> What the exercise asks
Scan the listing for the word "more" and report every line that contains it.

> Study material
- - - - -
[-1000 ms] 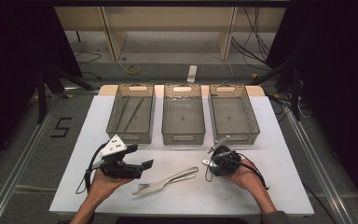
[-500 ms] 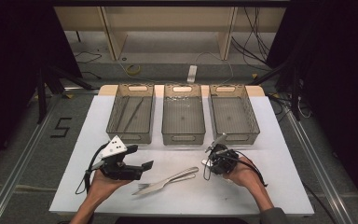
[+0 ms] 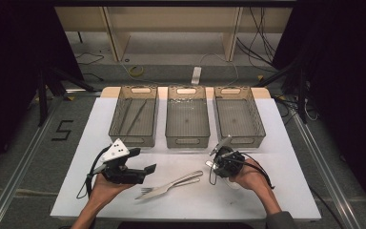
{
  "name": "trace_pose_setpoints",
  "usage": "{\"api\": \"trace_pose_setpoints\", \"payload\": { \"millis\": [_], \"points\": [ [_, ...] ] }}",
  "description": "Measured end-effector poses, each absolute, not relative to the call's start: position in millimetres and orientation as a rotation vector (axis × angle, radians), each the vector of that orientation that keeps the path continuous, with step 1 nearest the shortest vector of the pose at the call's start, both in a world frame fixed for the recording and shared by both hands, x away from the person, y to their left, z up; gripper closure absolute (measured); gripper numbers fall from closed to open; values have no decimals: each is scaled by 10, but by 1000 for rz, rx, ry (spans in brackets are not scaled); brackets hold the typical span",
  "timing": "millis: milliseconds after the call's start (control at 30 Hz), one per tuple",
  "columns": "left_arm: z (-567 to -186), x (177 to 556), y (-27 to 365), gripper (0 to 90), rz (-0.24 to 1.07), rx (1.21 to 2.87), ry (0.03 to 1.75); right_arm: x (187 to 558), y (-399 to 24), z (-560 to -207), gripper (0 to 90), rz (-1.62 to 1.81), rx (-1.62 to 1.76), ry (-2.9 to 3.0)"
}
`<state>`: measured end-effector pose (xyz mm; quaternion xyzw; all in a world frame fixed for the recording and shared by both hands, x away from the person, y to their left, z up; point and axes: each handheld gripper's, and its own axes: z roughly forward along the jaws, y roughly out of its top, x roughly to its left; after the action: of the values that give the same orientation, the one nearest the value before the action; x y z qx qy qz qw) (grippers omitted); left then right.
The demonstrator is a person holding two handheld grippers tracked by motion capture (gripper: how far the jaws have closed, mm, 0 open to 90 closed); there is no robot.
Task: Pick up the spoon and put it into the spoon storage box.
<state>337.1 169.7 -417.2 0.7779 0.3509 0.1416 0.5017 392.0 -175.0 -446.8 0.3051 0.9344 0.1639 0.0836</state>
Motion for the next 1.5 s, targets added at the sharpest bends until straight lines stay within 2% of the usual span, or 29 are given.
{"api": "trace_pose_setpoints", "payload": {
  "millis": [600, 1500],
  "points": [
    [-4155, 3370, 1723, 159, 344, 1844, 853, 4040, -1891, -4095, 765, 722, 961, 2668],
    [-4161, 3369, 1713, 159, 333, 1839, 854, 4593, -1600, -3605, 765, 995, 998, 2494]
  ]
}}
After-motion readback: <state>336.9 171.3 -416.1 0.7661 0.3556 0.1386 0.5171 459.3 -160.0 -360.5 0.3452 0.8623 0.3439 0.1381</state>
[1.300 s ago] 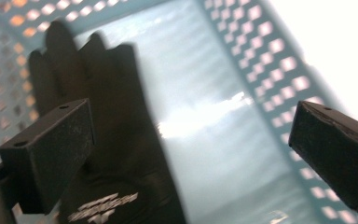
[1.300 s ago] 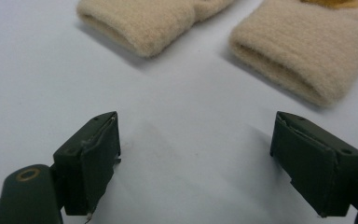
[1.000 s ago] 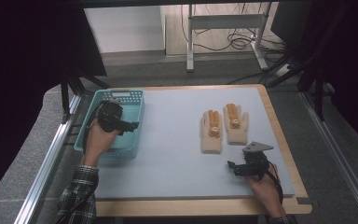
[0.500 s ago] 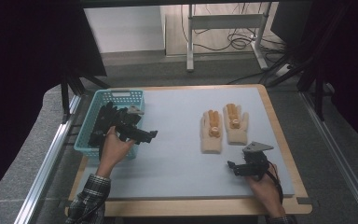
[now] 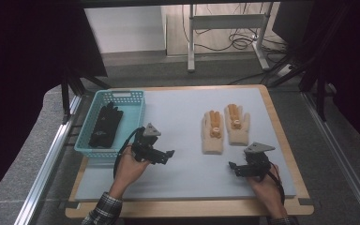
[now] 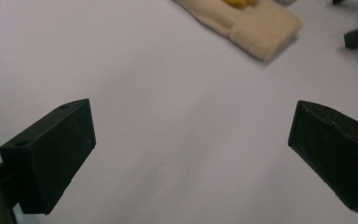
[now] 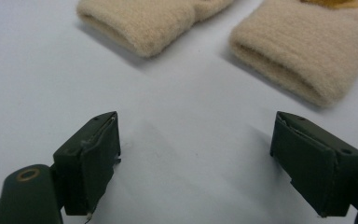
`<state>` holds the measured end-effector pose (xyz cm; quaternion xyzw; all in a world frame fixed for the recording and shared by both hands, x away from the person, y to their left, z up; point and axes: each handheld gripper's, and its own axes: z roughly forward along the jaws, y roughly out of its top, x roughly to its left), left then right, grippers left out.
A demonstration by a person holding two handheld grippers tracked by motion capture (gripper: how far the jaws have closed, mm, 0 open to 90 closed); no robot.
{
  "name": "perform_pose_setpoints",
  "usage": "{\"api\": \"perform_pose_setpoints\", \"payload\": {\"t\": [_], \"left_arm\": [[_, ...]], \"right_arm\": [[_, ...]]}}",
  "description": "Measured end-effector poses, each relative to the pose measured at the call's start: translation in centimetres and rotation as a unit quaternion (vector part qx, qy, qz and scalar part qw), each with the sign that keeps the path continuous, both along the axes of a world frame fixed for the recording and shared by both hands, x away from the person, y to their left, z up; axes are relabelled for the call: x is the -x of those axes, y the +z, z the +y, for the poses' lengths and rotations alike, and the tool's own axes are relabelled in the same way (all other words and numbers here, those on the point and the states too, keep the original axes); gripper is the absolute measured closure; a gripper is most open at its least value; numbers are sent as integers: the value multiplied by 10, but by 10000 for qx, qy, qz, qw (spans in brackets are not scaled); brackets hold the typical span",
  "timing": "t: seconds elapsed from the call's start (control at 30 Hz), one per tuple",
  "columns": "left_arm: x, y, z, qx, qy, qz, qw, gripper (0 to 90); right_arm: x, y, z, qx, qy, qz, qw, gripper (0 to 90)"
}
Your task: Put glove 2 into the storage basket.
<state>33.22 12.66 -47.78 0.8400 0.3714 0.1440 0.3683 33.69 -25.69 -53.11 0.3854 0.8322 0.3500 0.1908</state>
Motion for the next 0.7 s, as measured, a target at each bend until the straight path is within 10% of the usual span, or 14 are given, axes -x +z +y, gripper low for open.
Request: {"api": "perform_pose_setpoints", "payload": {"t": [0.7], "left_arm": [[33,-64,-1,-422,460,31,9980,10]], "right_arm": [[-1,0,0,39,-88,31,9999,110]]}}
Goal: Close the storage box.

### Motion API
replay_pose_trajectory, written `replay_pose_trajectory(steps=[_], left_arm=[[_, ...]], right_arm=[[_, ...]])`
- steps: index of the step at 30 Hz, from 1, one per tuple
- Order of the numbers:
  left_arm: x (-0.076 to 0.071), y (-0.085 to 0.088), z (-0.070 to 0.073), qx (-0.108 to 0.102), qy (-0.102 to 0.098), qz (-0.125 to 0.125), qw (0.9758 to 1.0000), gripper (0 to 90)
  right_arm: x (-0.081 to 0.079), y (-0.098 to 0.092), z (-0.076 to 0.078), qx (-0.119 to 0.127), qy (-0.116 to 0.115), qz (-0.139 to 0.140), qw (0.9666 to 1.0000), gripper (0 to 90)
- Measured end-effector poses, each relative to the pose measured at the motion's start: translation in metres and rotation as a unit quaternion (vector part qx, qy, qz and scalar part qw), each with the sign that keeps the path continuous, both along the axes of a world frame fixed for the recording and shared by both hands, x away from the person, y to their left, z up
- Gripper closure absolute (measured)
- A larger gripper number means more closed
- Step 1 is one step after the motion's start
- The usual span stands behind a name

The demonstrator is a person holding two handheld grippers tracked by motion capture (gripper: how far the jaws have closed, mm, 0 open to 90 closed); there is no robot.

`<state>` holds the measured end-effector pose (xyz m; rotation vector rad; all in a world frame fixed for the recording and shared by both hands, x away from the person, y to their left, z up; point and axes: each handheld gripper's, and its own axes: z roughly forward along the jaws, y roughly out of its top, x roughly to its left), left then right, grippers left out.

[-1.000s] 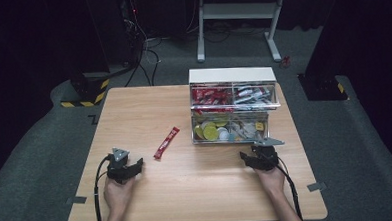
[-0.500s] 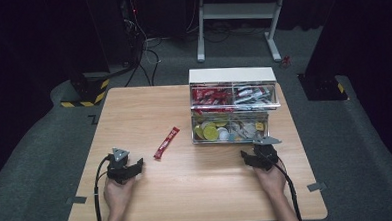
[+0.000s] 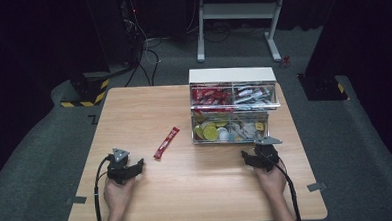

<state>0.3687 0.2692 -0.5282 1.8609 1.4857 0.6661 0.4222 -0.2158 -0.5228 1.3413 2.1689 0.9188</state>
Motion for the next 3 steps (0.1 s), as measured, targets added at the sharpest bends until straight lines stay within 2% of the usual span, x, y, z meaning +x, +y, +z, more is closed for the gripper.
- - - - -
> Final answer
- A larger gripper number means more closed
Motion for the next 3 steps (0.1 s), as measured, targets added at the sharpest bends until straight lines stay within 2% of the usual span, x, y, z meaning +x, +y, +z, more is closed for the gripper.

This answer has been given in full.